GOAL OF THE EXERCISE: Exclude the pictures, and otherwise reproduce the data in full.

INFORMATION SHOWN:
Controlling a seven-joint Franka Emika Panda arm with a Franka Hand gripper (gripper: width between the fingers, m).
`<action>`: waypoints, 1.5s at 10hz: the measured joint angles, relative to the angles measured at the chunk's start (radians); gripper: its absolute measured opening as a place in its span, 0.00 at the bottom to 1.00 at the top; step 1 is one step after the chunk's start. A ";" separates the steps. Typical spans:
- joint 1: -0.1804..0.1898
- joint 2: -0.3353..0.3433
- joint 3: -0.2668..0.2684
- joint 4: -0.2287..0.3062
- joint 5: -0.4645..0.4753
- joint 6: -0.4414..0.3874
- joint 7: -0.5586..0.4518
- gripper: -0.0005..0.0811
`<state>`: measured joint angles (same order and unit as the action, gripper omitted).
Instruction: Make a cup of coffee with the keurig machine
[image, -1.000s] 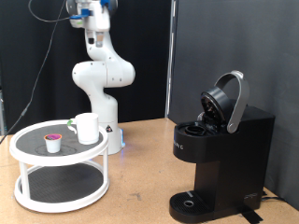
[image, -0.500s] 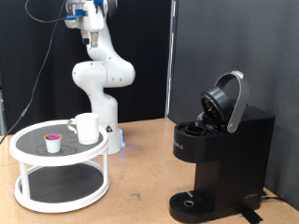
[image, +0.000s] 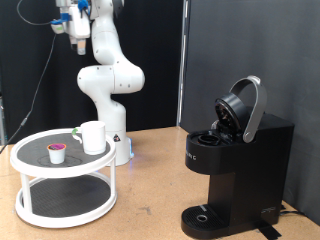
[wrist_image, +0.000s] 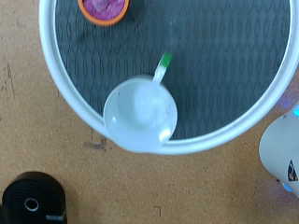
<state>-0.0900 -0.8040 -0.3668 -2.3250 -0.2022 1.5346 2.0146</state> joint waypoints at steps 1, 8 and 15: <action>0.000 0.007 -0.018 0.012 -0.007 0.001 -0.011 1.00; 0.000 0.035 -0.057 0.050 -0.031 0.007 -0.049 1.00; -0.002 0.058 -0.065 -0.030 -0.039 0.145 -0.024 1.00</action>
<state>-0.0919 -0.7458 -0.4320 -2.3547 -0.2408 1.6793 1.9909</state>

RESPONSE:
Controlling a seven-joint Franka Emika Panda arm with a Franka Hand gripper (gripper: width between the fingers, m).
`<action>`: waypoints, 1.5s at 10hz: the measured joint angles, relative to the angles measured at the chunk's start (radians); gripper: its absolute measured opening as a place in its span, 0.00 at the bottom to 1.00 at the top; step 1 is one step after the chunk's start. A ";" separates the steps. Typical spans:
- joint 1: -0.1804..0.1898
- joint 2: -0.3353..0.3433
- joint 3: -0.2668..0.2684
- joint 4: -0.2287..0.3062
- joint 5: -0.4645..0.4753
- joint 6: -0.4414..0.3874
- joint 7: -0.5586..0.4518
- gripper: -0.0005..0.0811
`<state>`: measured joint angles (same order and unit as the action, gripper omitted).
Instruction: Make a cup of coffee with the keurig machine
[image, -1.000s] 
[image, -0.500s] 
[image, +0.000s] 
[wrist_image, +0.000s] 
<state>-0.0900 -0.8040 -0.3668 -2.3250 -0.2022 1.5346 2.0146</state> joint waypoints at steps 1, 8 and 15: <action>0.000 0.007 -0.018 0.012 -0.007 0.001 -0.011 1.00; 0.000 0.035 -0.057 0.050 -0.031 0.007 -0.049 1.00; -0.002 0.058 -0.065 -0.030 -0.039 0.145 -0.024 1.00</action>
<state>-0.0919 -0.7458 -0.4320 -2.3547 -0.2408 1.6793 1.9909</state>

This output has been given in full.